Sunday, May 26, 2013

THE BIG AND THE SMALL

Warning to those who do not like animal posts. This is one:



Here’s to all the animals I have known and loved. Here’s to Maggie and Joe and Henri; to Blackeye and Dali, the twins, Moji and Jack-Jack; to Pumpkin, our orange kitty who was left in a box on our doorstep one soft October night before Halloween. Here’s to foul-smelling Mr. Gray, who was born with a deformity that causes the pads of his feet to slip and burst, sending a noxious odor out wherever he treads, and causing him such pain that he often walks on the backs of his paws (with his paw turned back at the joint). Here’s to Dalai, our first cat in California, who is old and maybe on her last legs-- a seal-point Siamese with an obnoxious meow. And to Tyger, our striped cat, who freeloaded at every house in the neighborhood, but finally settled down with us. (Mr. Gray and Dalai have since passed on...Jack-Jack lost, we assume, to coyotes...)

Dalai

Dalai, named after the Dalai Lama, came to us from Sharon’s house over the hill where, before the coyotes diminished the numbers, many stray cats resided. Mr. Gray was a feral cat who understandably, nobody wanted. Tyger was a stray & Pumpkin arrived unbidden. Blackeye and the twin black cats were born to our Little One, another Seal Point, who was probably purloined by coyotes. She lived out in the bushes and had several litters before we could catch her and get her fixed. Blackeye is the older brother and was born in the same litter with Bob-Bob, who disappeared one day and whom we still mourn. 

Bob-Bob & Monster
In our little pet graveyard on the side of the hill under the oaks, watched over by a statue of Buddha, are: Brando, the only longhair we every owned; Pretty-Pretty, a feral/stray who was the father of Monster, buried beside him. Monster was my wife’s cat and never grew old or big. He went through and amazingly passed a bout with FIP, but his kidneys were so damaged, he could not go on. Pretty/Pretty was killed by a speeding car on Christmas day on our little farm road. If you know where we reside, you’d know that it’s a narrow pot-marked dusty track through a farmer’s property to get to us. Only someone with mal-intent would have run him down.

Joe
Brando died of cancer as did Joe, our beloved first pit bull who is buried on the other side of the house, on the backyard hillside where he spent most of his day. His passing a year ago left Maggie our Kelpie all alone and an empty spot in our hearts, so we found Henri, our second pit. We introduced Maggie to many possible adoptee dogs at several pounds and the SPCA, but Henri had the most infectious personality. If you are counting, we presently have seven cats (now four) and two dogs, unless Bucket, a feral cat I was enticing to join us, comes back. I've lived with animals all my life and find living with other species a joy.

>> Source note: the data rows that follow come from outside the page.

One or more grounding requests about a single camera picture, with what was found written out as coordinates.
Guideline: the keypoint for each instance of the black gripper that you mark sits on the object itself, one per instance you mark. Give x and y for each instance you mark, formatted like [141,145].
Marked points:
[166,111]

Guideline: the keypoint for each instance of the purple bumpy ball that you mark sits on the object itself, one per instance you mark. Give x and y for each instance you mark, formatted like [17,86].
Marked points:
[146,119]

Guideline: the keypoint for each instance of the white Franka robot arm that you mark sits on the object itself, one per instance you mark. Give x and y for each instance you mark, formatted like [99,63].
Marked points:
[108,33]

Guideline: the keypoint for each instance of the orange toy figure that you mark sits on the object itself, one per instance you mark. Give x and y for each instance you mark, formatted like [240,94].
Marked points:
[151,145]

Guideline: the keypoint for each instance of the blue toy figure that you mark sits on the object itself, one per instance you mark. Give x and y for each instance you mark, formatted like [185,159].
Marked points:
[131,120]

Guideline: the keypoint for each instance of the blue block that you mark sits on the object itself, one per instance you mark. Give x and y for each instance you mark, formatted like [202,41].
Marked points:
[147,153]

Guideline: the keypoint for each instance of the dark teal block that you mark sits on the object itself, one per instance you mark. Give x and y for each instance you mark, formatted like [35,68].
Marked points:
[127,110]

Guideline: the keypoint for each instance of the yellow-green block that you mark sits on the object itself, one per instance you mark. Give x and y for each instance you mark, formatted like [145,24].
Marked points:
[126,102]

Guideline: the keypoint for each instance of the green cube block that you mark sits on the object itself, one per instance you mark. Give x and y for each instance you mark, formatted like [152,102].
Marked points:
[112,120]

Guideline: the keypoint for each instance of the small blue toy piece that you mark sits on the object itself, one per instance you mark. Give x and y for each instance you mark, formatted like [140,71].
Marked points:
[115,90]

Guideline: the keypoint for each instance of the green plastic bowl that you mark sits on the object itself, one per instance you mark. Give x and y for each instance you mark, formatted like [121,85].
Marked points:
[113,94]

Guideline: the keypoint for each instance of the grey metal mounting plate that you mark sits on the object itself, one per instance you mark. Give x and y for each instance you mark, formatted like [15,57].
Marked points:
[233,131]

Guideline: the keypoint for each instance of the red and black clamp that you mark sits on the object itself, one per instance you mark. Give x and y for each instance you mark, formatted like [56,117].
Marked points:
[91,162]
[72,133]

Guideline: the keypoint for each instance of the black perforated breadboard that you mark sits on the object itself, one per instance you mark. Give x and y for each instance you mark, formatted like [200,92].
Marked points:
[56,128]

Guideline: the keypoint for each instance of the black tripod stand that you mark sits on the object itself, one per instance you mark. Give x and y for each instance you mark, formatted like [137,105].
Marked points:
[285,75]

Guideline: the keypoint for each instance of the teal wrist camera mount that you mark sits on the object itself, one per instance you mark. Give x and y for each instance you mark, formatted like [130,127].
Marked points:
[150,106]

So here’s to them all, the long and short and tall. To Rufus and Daniel and Buttercup and Gracie, all dogs I lived with on an 1820 farm in Upright, Virginia—along with Apricot Rabbit, Simma the Goat, Morgan the duck and Mud-Slide Slim, a steeplechaser. Here’s to my first dogs as a boy, Laddie and Sparky—and even to my parakeet Pretty Boy. To my cat George, who followed me from hole to hole on the golf course when I was a teenager. Here’s to Sarah, an African barkless Basenji, perhaps the most intelligent dog I have known—she and Maggie and Gracie all had the same gentleness of spirit that especially endeared them to me. I still miss bouncy Abby, a Malamute who was my last dog in Virginia before I moved west. And here’s to all the rest—the ones who were fostered, or boarded for a while; those who I only knew for a short while—all too numerous in my memories. 

In my mind’s eye and in the dreams of my heart, nothing is more wonderful and more wished for than a boundless walk on a crisp, clear day and my dogs, boon companions all, running free through golden fields.